▶ [Activity]
Only the lines from the beginning of the material below through the line with "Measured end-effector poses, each" should be retyped exactly, and pictures are to be skipped.

▶ [Stored data]
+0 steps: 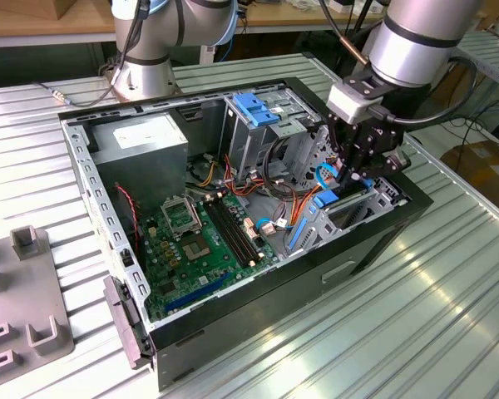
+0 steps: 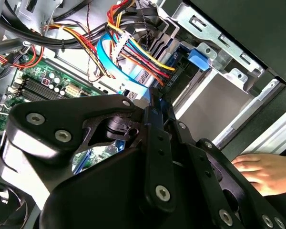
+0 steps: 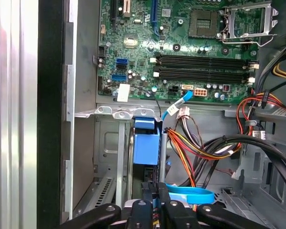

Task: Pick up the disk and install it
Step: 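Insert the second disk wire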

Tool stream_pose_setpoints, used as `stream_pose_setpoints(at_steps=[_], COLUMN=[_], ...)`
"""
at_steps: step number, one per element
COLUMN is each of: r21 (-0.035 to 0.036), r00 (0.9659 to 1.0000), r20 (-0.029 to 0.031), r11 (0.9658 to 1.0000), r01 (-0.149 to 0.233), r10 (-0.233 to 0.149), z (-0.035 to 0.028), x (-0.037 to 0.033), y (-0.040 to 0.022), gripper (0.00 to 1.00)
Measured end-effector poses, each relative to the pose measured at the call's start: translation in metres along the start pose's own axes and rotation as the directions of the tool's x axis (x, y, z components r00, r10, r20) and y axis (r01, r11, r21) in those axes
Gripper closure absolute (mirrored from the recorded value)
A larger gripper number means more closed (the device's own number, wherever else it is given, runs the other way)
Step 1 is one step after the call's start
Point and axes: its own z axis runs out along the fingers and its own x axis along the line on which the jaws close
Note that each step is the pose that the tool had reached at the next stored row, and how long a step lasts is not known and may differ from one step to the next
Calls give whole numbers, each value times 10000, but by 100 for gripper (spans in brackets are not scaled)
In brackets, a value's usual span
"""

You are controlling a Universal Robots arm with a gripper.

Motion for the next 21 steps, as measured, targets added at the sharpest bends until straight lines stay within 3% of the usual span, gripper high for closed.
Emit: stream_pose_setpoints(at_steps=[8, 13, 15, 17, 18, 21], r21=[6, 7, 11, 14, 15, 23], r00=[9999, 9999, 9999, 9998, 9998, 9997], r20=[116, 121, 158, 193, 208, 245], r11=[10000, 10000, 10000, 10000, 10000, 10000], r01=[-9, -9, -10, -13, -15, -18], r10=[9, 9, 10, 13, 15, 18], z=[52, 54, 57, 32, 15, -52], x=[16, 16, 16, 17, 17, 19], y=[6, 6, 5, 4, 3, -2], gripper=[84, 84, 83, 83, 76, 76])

▶ [Answer to the exercise]
+0 steps: 
+0 steps: 
+0 steps: 

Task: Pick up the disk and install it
Step: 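Insert the second disk wire
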
Tool stream_pose_setpoints, used as `stream_pose_setpoints(at_steps=[_], COLUMN=[_], ...)`
"""
at_steps: step number, one per element
COLUMN is each of: r21 (-0.035 to 0.036), r00 (0.9659 to 1.0000), r20 (-0.029 to 0.031), r11 (0.9658 to 1.0000), r01 (-0.149 to 0.233), r10 (-0.233 to 0.149), z (-0.035 to 0.028), x (-0.037 to 0.033), y (-0.040 to 0.022), gripper (0.00 to 1.00)
Measured end-effector poses, each relative to the pose measured at the call's start: translation in metres along the start pose's own axes and rotation as the directions of the tool's x axis (x, y, z components r00, r10, r20) and y axis (r01, r11, r21) in those axes

What appears above is the complete answer to the exercise.